Still, like with the evolution debate, I’d err on the side of Obama on this one, though I think he still gets it wrong in an important way. Embryos created in a lab—any lab—should be fair game, as long as they are destroyed before they become fetuses. In religious terms, if God can use miscarriage to destroy billions upon billions of embryos due to genetic malformations, I think it gives humans the leeway to fertilize human eggs and then dispose of them long before the fetal stage. I don’t particularly like the idea of killing embryos, but the potential benefits far outweigh the queasiness. Still, I think Obama, given his statements and his voting record on stem cell research, would be more friendly to the science than his Republican counterpart.
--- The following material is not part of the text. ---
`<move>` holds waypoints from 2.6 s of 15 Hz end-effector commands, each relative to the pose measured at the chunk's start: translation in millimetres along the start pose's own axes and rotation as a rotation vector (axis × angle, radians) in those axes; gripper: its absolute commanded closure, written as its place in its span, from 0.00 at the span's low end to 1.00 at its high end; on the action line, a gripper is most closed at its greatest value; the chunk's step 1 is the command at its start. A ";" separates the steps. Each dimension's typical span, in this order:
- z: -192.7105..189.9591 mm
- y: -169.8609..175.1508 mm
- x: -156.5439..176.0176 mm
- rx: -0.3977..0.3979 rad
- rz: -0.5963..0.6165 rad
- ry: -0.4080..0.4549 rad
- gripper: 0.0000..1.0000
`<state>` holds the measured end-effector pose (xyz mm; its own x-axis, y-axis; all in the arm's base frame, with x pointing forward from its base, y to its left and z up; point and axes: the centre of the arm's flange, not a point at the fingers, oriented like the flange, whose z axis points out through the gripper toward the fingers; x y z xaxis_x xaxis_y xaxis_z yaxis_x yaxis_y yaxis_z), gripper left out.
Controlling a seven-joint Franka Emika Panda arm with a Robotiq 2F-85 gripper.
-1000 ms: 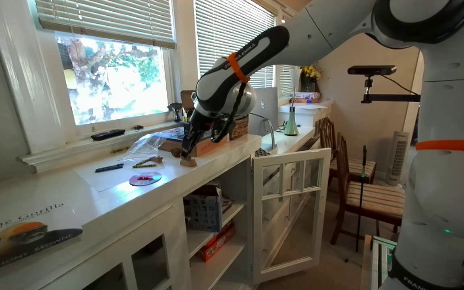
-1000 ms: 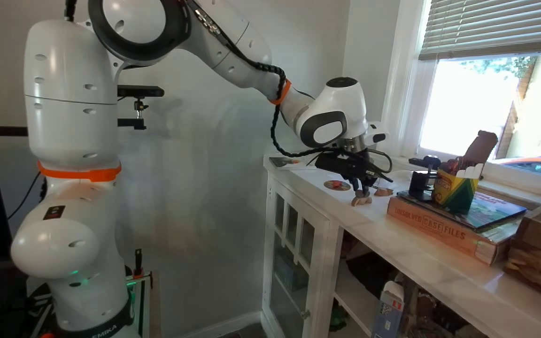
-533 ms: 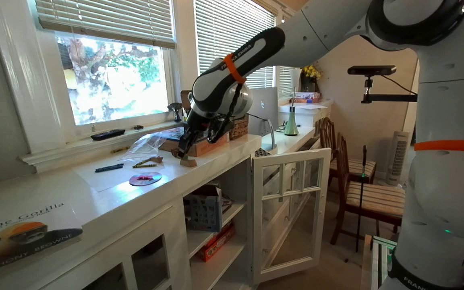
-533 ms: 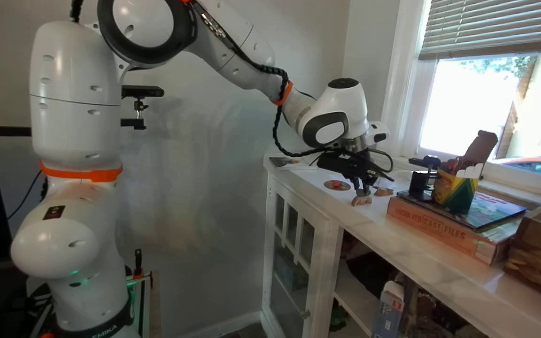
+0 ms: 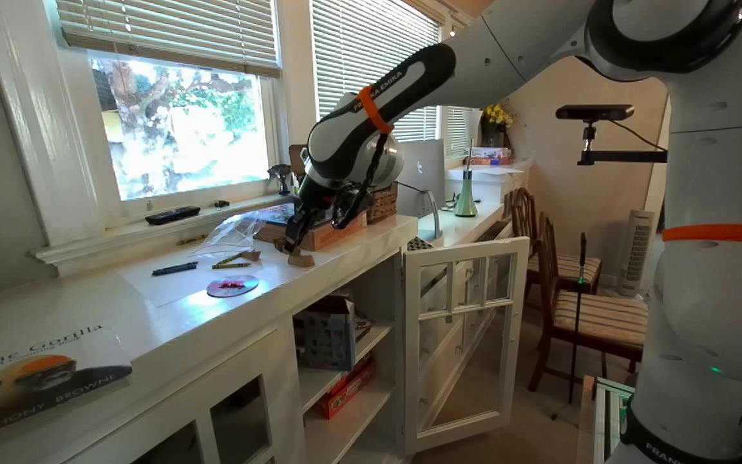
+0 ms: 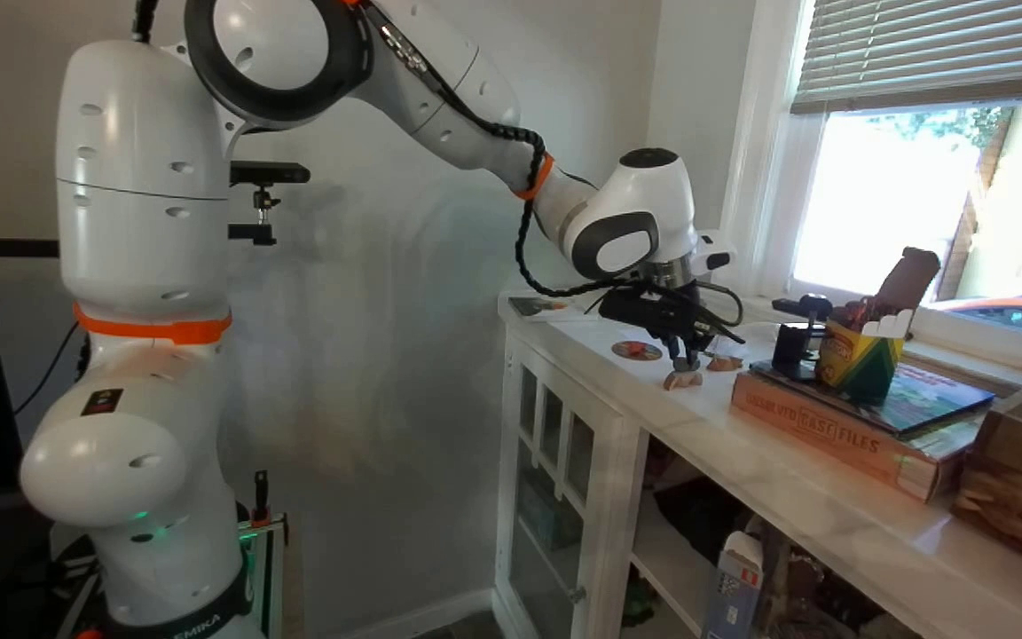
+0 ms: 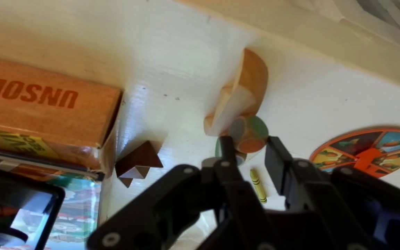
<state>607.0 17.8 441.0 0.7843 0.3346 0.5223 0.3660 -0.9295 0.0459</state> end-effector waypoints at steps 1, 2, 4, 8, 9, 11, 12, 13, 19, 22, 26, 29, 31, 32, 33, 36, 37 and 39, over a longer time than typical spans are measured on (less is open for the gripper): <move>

My Choice if Science were the Only Relevant Issue
Going into this, I was surprised at how much the two candidates have in common. They both get it wrong on the vaccination issue and the global warming nonsense, they both get it right when it comes to the truth of evolution, and they both walk a tight-rope on the issue of embryonic stem cells. My choice, therefore, is not a clear one, and I’m tempted to say I’d vote for neither on the basis of science.
|
The Candidates and Science |
|
|
Still, I’d have to admit that, if science were the only relevant issue, I’d vote Obama. It’s not so much that I think he’s right when it comes to science, but that he’d be more likely to get more scientific issues right than McCain would. In the evolution and Intelligent Design debate, I think Obama would be more likely to keep religion at home or in church where it belongs, where McCain might buckle to the pressure of the religious right and start advocating that Intelligent Design should be taught in the public classroom. Both would probably advocate teaching climate change, an indoctrination that is unfortunate, and both clearly want to put economic barriers and international pressures in place for the sake of saving a planet that I don’t think is actually in danger from carbon dioxide. Both would also waste tax payer money investigating an alleged link between vaccines and autism that has already been dismissed by the medical community. However, Obama understands the importance of embryonic stem cell research and is more likely to loosen restrictions on it than McCain, a party-line pro-lifer.
So, while Obama does fall short of my hopes when it comes to science, he is the better candidate by a thin margin.